NASA cracks opens 50-year-old sealed extraterrestrial time capsule
Sample 73001 has finally been opened, after collection in 1972 by the NASA astronauts during the Apollo 17 mission to the moon.
The capsule's contents were collected by astronauts on the moon 50 years ago and sealed for later opening on Earth.
The lunar core sample 73001 was collected from the moon during the Apollo 17 mission in 1972 and has been slowly unsealed over March 21st and 22nd. The sample was stored inside a special tube originally sealed in the vacuum of space surrounding the moon, thus requiring specialized tools to open carefully and keep all of the pieces organized.
Deputy Apollo sample curator Juliane Gross conducted a dry run of the process with mock lunar rocks at NASA's Johnson Space Center in Houston, where the original lunar sample has been kept. The sample has now been opened, ready for analysis, after originally being collected by astronauts Eugene Cernan and Harrison Schmitt from the Taurus-Littrow Valley within Mare Serenitatis.

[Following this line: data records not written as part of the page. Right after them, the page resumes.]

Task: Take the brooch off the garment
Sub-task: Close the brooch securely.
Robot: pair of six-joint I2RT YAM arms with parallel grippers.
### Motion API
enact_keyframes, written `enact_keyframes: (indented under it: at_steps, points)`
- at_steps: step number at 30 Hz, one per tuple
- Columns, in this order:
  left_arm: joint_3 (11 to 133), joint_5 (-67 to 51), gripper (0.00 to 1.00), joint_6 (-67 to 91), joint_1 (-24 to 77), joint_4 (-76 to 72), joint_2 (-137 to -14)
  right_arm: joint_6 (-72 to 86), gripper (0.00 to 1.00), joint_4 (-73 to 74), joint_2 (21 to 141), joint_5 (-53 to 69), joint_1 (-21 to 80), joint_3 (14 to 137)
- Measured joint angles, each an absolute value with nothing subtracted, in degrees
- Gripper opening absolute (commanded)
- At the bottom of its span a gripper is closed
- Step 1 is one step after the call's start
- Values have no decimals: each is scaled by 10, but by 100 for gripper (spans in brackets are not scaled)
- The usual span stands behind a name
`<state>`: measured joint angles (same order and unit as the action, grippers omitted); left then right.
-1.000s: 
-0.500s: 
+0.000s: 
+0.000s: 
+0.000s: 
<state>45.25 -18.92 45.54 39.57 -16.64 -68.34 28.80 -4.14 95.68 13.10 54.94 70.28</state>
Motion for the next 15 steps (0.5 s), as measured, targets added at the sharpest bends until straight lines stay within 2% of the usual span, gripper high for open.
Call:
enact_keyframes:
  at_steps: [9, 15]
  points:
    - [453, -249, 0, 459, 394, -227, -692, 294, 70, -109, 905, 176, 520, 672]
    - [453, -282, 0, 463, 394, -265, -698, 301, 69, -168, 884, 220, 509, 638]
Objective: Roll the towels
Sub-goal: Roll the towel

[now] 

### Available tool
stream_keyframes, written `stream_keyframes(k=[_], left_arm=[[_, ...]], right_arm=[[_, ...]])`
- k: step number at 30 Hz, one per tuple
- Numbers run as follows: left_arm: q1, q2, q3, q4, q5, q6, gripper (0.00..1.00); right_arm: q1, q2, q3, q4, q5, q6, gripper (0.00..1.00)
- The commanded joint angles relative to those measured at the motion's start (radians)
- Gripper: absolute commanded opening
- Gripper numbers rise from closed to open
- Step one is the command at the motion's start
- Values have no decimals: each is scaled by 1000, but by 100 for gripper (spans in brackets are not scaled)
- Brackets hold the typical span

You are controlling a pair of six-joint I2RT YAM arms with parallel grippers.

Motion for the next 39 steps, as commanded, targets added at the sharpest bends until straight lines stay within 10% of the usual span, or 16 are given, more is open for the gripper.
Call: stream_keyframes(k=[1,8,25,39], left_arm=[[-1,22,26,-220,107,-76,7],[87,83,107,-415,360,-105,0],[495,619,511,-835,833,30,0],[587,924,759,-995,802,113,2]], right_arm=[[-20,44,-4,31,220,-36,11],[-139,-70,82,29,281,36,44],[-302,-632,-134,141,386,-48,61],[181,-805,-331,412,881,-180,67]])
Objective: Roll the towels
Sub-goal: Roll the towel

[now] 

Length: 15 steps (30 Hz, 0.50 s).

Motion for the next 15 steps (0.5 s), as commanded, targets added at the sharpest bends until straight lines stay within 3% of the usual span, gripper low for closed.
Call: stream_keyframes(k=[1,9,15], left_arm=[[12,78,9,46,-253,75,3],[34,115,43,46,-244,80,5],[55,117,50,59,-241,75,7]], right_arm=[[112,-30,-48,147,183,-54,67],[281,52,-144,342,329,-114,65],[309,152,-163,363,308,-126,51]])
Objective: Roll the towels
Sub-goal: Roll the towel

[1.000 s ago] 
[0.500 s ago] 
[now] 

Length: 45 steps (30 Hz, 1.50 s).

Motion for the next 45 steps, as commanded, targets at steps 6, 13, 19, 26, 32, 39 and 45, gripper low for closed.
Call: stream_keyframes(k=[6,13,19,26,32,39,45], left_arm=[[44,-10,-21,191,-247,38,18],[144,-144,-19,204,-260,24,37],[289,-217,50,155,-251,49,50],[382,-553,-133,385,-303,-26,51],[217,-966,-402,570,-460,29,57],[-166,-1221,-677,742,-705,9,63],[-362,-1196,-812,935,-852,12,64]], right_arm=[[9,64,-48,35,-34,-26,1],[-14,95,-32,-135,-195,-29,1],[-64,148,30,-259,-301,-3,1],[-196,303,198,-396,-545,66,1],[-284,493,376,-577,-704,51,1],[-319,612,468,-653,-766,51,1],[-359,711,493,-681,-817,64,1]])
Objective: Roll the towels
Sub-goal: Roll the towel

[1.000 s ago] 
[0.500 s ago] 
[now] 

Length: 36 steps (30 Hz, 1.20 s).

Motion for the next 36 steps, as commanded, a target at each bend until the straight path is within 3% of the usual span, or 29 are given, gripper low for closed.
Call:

The Apollo 17 sample was set aside after the mission as part of NASA's Apollo Next Generation Sample Analysis Program. With the upcoming Artemis I uncrewed mission due to launch to the moon, with following missions planning to return astronauts to the moon, NASA hopes to reveal new information about the lunar surface from this sample to assist with the Artemis program.